カン研究員は「S&P500は米国債10年物が現在水準に位置していた2003〜2007年当時、12カ月先行株価収益率(PER)平均15倍水準で取引されたが、現在は21倍水準であり、同じ金利環境にもかかわらずマルチプルが約40%高い」と述べた。

一方でKOSPIは相対的に負担が低いと評価した。カン研究員は「2003〜2006年のKOSPIの12カ月先行PERは平均7.7倍、中央値7.5倍水準で、バンドは5〜10倍だった」とし「現在のKOSPIのPERは約8倍で当時の平均水準に相当する」と説明した。

SK証券は今後の市場方向性を左右する三つの核心リスクを提示した。

第一はリスク資産選好の弱まりだ。カン研究員は「バリュエーション負担が高い米国株式市場が調整を受ける場合、韓国株式市場も同調安から自由ではない」とし「信用供与残高や米国の貯蓄率、金融政策不確実性拡大に対する市場の反応などに注目すべきだ」と述べた。

第二は企業利益見通し(EPS)の下方修正可能性だ。カン研究員は「現在のKOSPIの低いPERは今後12カ月のEPSコンセンサス維持を前提としたものだ」とし「AI投資サイクル期待がしぼむか、半導体市況が鈍化する場合、EPS下方とPER上昇が同時に現れ、バリュエーション負担が速やかに拡大し得る」と分析した。

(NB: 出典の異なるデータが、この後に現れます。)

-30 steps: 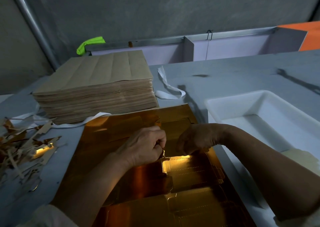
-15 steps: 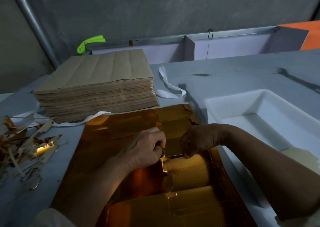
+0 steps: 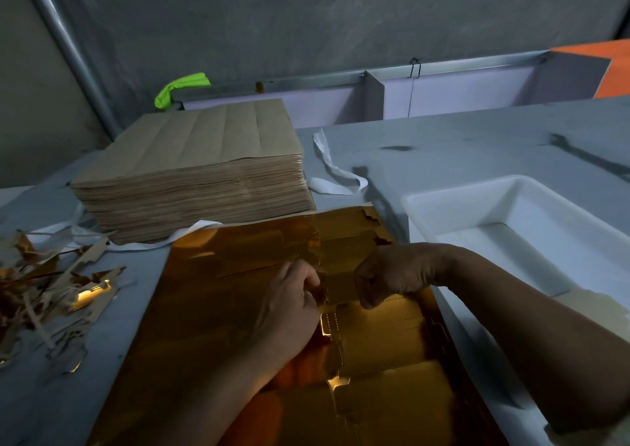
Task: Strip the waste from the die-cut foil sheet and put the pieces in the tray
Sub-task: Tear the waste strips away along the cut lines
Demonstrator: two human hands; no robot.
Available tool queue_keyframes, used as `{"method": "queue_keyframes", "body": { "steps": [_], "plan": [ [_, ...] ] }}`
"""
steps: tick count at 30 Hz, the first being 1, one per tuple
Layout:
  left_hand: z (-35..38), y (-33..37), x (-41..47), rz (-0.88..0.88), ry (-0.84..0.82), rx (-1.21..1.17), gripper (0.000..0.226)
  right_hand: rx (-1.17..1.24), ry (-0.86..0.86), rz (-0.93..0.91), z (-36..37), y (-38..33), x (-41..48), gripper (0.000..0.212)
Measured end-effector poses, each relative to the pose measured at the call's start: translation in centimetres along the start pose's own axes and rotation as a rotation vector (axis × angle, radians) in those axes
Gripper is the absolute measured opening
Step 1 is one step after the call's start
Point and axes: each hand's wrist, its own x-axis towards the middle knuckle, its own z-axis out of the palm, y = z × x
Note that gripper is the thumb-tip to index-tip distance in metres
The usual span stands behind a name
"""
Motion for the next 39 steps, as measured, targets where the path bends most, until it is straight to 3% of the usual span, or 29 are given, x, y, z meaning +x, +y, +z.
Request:
{"method": "queue_keyframes", "body": {
  "steps": [3,20,27,31,39],
  "plan": [
    [0.9,-0.2,-1.0,-0.084,0.047,-0.018,0.029,-0.001,-0.003,0.007,0.1,0.1,0.0,0.032],
    [2.2,-0.1,-1.9,0.021,0.035,0.253,0.033,-0.008,-0.020,0.061,-0.1,0.4,0.1,0.021],
    [1.7,-0.2,-2.2,0.136,-0.007,0.153,0.060,0.035,-0.032,0.074,-0.1,0.7,0.3,0.018],
    [1.4,-0.3,-2.3,0.221,-0.020,0.118,0.044,0.024,-0.034,0.061,-0.2,0.6,0.2,0.020],
    [1.9,-0.3,-2.2,0.218,0.011,0.143,0.028,0.064,-0.030,0.052,-0.2,0.5,0.0,0.011]
  ]
}}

最後のリスクとしては米国債10年物利回りの5%突破可能性を挙げた。カン研究員は「2000年代の米国債10年物利回りの上限は約5.2%水準だった」とし「10年物が5%を上方突破すれば当時とのバンド比較自体が無意味になり、債券投資の魅力が高まることで株式市場全体の下押し圧力が拡大し得る」と診断した。